A representative of the pay-for-click firm could not immediately be reached for comment.

Such schemes will likely not end up in being very successful, as pay-for-click sites should be able to detect misuse, said Joe Stewart, a senior researcher at security firm LURHQ. Yet, the amount of money garnered from the attack is not a good measure of its impact, he said.

"Unfortunately there is no way to make a correlation between the amount of damage they are causing and the amount of money they are making," Stewart said. "They aren't making millions, but they are causing millions of dollars in damage."

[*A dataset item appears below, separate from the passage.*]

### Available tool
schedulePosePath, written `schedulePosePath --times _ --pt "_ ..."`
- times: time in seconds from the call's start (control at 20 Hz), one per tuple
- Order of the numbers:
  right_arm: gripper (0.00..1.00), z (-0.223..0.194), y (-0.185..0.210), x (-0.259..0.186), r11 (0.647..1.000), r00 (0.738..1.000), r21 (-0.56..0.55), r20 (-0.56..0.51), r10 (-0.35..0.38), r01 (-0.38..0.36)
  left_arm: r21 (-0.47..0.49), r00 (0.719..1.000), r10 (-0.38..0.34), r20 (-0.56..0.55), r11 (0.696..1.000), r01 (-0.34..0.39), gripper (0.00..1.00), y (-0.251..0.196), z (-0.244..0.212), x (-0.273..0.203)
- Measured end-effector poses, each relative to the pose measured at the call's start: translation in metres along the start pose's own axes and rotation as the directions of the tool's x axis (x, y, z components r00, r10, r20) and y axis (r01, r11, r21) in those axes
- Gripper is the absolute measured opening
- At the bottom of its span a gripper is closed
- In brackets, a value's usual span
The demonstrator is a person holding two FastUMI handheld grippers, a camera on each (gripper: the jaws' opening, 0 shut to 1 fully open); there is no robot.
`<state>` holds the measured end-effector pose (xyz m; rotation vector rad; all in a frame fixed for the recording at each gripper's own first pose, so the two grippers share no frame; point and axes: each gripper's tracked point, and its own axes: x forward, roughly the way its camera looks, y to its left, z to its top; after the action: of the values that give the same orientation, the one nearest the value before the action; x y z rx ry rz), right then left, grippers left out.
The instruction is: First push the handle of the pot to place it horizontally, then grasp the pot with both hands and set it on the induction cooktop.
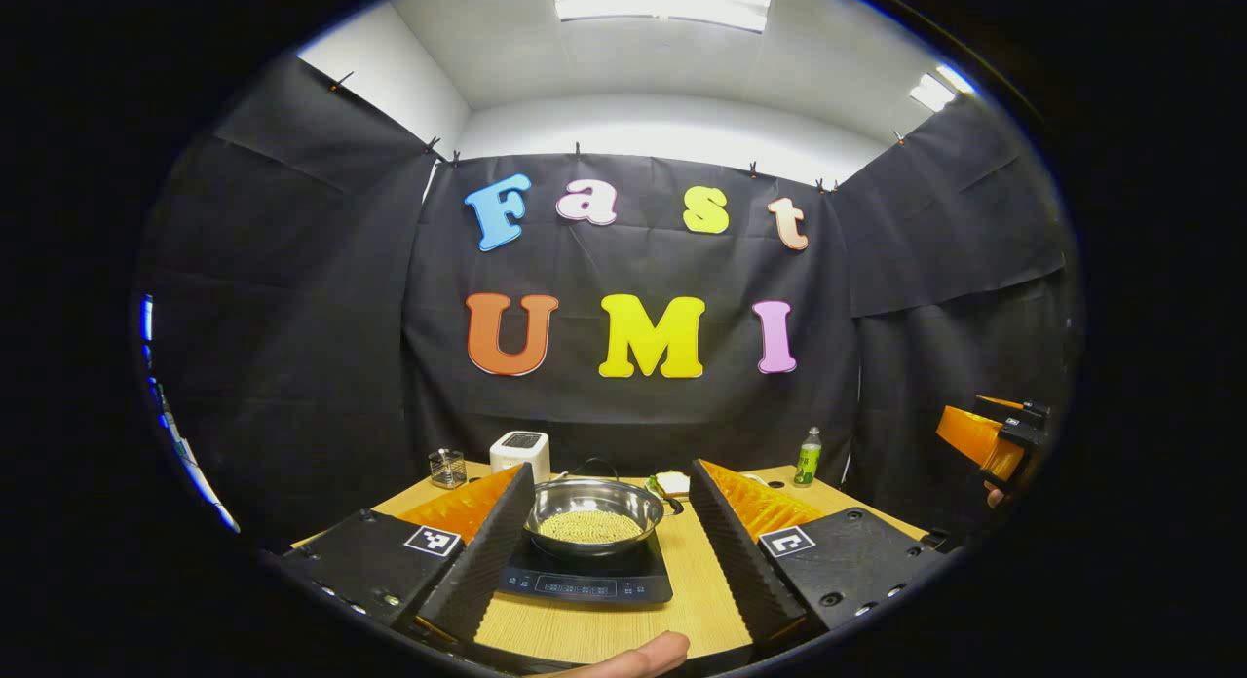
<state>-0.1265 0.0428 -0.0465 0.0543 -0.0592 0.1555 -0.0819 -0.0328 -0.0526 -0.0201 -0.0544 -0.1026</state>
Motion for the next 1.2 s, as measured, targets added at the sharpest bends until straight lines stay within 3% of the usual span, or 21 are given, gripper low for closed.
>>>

Other attacks, such as a recent instant messaging worm, changes the local domain list, known as the hosts file, on the victim's computer. This has the same effect as DNS cache poisoning but only affects a single user. A program executed by a user with administrator privileges can change the hosts file.

Administrators should secure their DNS servers and make sure they are fully patched. New technologies such as security extensions for DNS still have a ways to go before they have some effect, Haugsness said.

"There are a lot of people that think DNS security extensions are going to be the fix for all the DNS problems," he said. "It is not widely deployed yet, so we don't know if that is going to be the case."